=== TASK MATERIAL ===
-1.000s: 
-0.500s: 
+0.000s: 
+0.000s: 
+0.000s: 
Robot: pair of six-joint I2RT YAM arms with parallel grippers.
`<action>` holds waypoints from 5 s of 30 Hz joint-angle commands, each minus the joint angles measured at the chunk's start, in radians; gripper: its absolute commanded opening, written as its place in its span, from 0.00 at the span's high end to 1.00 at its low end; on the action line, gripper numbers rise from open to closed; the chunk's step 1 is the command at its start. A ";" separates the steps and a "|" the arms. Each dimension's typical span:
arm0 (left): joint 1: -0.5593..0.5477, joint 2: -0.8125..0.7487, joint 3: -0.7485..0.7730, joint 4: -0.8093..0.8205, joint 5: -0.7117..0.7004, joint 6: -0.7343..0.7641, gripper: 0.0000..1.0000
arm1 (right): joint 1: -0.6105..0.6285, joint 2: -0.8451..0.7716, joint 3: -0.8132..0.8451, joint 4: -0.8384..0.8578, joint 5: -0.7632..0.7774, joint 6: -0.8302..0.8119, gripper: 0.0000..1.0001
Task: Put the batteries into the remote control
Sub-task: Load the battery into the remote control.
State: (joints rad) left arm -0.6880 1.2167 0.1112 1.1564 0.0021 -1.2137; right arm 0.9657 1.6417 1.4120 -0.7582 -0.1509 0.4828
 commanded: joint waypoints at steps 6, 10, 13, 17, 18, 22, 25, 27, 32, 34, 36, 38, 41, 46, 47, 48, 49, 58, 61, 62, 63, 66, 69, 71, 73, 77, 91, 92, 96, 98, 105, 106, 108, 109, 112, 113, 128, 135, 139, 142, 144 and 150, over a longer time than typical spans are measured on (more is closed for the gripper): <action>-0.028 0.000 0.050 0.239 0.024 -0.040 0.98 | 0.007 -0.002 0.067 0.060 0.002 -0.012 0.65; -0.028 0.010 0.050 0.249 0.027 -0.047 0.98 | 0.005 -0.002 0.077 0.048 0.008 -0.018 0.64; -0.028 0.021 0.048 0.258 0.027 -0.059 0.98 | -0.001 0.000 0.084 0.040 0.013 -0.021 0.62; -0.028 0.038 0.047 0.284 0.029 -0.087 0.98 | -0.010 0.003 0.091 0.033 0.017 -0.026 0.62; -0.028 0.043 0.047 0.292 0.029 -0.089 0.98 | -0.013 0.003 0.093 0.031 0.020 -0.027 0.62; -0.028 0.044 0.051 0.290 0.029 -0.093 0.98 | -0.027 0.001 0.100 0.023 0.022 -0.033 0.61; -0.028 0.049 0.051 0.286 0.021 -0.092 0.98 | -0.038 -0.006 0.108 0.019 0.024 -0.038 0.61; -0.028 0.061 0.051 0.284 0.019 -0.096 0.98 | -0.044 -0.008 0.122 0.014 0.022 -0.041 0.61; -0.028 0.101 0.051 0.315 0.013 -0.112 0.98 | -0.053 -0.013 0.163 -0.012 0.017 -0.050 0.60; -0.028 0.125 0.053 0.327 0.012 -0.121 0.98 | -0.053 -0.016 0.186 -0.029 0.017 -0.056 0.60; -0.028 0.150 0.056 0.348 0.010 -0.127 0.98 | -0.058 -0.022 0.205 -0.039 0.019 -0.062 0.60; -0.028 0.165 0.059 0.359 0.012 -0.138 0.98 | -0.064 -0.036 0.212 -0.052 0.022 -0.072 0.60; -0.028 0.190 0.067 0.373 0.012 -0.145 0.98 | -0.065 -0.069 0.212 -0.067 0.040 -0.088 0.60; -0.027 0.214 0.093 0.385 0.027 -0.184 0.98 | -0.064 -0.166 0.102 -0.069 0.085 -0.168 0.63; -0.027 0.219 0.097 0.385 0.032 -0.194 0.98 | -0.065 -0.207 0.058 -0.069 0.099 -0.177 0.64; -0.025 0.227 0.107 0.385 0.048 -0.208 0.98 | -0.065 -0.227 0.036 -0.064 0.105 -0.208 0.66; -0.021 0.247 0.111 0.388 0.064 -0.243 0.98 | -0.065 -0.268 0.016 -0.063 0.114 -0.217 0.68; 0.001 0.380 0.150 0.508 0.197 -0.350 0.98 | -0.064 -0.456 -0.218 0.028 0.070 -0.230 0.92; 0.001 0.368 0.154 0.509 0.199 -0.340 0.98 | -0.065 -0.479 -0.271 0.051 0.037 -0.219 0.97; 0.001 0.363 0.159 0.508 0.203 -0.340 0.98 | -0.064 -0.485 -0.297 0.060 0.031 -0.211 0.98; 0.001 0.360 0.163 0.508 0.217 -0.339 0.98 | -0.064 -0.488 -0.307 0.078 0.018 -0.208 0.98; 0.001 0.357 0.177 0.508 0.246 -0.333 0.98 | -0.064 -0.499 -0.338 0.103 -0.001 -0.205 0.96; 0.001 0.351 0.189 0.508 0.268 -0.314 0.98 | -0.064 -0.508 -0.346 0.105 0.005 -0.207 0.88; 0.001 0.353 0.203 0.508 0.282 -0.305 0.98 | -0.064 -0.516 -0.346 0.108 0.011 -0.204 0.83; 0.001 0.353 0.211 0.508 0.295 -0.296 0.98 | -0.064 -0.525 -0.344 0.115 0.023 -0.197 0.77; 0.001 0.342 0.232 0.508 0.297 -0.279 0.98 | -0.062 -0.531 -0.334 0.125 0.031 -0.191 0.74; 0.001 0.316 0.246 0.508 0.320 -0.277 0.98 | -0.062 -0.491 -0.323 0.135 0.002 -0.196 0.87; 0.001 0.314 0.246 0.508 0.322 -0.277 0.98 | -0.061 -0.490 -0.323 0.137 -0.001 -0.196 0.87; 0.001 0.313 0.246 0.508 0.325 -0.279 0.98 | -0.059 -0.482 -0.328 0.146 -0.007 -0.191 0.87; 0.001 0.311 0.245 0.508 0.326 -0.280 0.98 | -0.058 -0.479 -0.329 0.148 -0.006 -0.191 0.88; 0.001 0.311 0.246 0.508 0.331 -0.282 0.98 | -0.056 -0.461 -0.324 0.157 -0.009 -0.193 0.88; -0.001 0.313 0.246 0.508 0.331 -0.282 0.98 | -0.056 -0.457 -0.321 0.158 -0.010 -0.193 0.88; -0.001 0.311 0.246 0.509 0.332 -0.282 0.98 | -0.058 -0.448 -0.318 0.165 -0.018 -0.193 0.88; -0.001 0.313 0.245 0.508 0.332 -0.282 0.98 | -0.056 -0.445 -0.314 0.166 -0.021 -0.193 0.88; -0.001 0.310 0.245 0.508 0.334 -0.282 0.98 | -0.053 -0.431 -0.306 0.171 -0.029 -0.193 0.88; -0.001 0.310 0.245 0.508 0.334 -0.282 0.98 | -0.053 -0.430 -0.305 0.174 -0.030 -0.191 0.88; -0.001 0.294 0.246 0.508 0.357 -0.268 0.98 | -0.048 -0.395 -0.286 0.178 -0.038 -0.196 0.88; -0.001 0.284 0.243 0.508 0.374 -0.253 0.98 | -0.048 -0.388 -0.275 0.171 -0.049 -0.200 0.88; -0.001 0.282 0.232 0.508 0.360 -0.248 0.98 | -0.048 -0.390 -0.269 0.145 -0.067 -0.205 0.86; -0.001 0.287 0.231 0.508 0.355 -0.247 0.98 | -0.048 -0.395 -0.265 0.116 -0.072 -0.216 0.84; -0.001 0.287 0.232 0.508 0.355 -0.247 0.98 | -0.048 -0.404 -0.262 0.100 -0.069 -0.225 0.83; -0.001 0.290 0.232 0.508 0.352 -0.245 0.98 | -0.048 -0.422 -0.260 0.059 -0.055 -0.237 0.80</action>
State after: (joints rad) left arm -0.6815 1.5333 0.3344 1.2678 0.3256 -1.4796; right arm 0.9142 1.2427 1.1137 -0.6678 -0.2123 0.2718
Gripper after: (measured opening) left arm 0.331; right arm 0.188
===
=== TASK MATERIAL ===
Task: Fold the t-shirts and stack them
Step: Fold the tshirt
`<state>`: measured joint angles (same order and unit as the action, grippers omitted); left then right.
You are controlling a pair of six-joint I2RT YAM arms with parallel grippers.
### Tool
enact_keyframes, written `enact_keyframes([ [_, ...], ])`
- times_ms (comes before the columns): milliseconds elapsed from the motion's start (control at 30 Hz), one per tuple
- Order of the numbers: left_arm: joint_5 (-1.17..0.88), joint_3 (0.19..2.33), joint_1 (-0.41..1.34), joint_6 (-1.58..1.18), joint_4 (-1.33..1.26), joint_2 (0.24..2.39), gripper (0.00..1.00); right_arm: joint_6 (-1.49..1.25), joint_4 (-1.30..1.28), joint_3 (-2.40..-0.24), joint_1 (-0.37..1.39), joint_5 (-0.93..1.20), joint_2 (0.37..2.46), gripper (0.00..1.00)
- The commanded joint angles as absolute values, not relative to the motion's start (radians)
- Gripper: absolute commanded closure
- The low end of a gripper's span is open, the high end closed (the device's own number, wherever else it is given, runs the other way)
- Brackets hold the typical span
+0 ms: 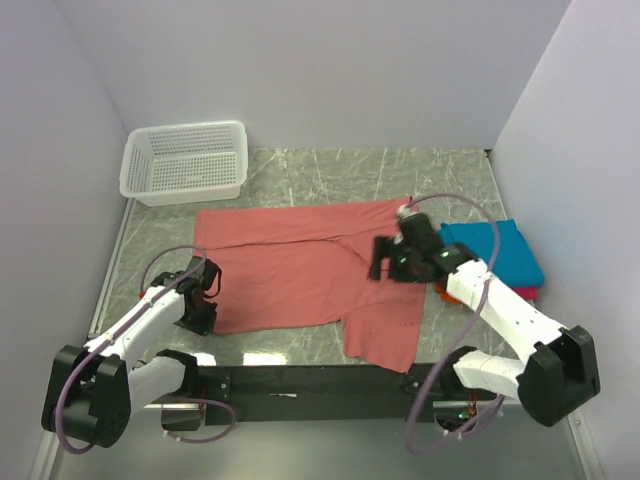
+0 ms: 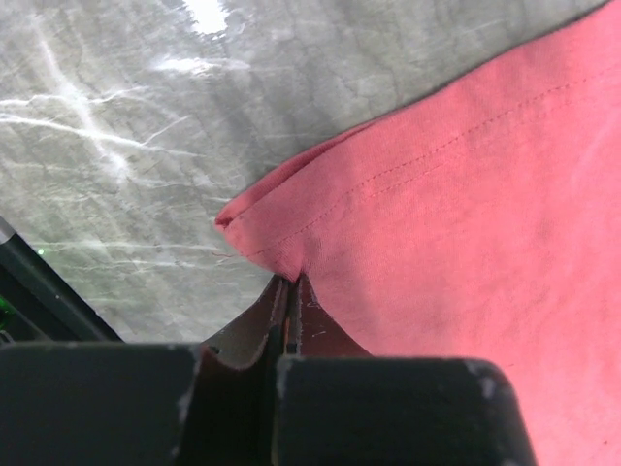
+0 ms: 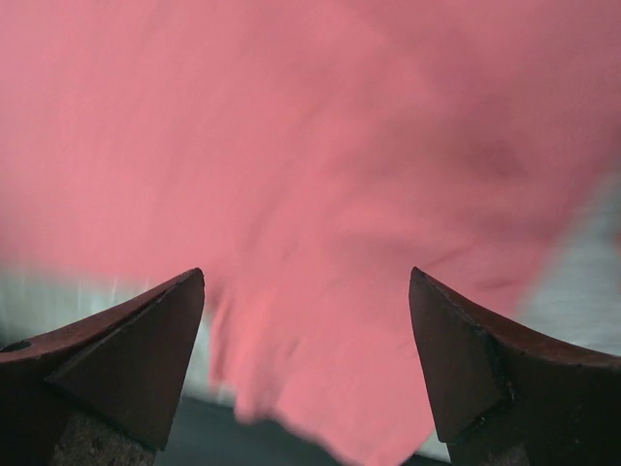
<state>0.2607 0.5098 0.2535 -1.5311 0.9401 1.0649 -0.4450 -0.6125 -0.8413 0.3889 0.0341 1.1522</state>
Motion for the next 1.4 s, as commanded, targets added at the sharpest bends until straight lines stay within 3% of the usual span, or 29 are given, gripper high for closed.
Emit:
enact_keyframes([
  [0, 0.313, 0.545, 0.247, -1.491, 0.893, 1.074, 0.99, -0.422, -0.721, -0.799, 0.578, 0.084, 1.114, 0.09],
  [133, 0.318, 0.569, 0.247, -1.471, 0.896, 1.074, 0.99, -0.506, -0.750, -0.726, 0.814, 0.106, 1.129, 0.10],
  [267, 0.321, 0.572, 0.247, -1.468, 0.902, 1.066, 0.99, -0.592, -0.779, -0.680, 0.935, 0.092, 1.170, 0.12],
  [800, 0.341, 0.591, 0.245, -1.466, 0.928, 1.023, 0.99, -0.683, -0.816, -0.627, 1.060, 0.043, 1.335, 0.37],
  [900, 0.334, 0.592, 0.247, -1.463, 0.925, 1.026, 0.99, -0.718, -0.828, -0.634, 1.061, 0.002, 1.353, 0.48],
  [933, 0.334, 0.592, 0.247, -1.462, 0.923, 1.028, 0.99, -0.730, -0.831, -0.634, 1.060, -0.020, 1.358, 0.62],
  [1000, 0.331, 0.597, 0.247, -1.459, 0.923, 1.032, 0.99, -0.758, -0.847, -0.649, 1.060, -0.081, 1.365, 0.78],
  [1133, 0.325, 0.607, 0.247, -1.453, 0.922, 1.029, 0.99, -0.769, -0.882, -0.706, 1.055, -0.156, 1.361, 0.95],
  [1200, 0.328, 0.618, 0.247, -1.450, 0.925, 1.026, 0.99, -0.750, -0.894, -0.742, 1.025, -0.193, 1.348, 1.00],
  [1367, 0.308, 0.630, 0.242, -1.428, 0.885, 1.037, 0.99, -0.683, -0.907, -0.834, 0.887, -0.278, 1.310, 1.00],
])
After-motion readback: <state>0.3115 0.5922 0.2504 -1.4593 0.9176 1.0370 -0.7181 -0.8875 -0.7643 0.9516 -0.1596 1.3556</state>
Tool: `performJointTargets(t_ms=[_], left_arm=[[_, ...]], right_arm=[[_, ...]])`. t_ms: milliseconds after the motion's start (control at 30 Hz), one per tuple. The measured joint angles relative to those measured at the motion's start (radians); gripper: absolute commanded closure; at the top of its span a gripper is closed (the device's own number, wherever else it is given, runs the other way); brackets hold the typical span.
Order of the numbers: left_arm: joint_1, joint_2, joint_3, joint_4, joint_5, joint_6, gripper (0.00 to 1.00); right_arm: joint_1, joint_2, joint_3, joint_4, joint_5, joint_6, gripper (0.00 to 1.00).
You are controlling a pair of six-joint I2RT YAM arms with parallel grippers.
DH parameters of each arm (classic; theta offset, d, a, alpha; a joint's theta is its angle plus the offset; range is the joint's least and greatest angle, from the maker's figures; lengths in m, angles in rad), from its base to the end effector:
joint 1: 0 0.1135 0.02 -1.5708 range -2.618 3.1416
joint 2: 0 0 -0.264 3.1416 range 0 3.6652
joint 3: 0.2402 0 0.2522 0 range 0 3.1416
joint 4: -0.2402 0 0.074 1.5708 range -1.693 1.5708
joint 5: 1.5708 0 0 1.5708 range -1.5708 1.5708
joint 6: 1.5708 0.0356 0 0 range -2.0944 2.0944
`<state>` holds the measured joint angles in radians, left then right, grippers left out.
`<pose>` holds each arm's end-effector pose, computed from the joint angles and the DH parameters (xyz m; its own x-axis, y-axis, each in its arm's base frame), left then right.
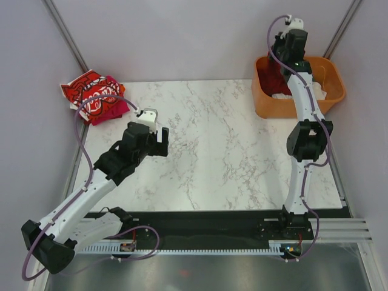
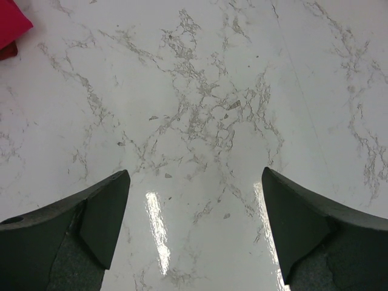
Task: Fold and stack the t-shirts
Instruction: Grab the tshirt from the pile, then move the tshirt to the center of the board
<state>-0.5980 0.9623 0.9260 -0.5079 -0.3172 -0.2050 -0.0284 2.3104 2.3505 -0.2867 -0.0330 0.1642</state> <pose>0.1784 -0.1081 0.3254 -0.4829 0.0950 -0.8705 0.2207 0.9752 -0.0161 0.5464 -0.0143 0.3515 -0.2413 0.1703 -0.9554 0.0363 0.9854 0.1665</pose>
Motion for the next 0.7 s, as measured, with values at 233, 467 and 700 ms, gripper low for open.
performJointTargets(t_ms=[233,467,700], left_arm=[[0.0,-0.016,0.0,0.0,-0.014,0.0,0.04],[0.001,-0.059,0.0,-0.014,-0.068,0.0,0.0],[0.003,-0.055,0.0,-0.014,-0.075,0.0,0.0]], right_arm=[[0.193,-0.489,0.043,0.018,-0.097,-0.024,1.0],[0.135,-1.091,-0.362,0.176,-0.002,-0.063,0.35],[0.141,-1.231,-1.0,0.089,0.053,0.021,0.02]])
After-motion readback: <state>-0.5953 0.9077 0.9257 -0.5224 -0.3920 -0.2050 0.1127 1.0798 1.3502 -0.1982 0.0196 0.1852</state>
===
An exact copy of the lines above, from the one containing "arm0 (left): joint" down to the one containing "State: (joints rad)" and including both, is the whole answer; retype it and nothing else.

WRITTEN REPLY:
arm0 (left): joint 1: -0.5593..0.5477, joint 2: -0.8125..0.7487, joint 3: -0.7485..0.7730, joint 4: -0.8093..0.8205, joint 5: -0.7117..0.7004, joint 6: -0.7343..0.7641, gripper: 0.0000..1.0000
arm1 (right): joint 1: -0.6105..0.6285, joint 2: -0.8451..0.7716, joint 3: -0.8132..0.8451, joint 4: -0.8384..0.8578, joint 5: -0.7632..0.7774, joint 6: -0.8302..0.8119, gripper: 0.0000..1.0001
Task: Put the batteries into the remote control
Sub-task: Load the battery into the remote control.
State: (joints rad) left arm -0.6880 1.2167 0.1112 1.1564 0.0021 -1.2137; right arm 0.9657 1.6417 1.4120 -0.7582 -0.1509 0.4828

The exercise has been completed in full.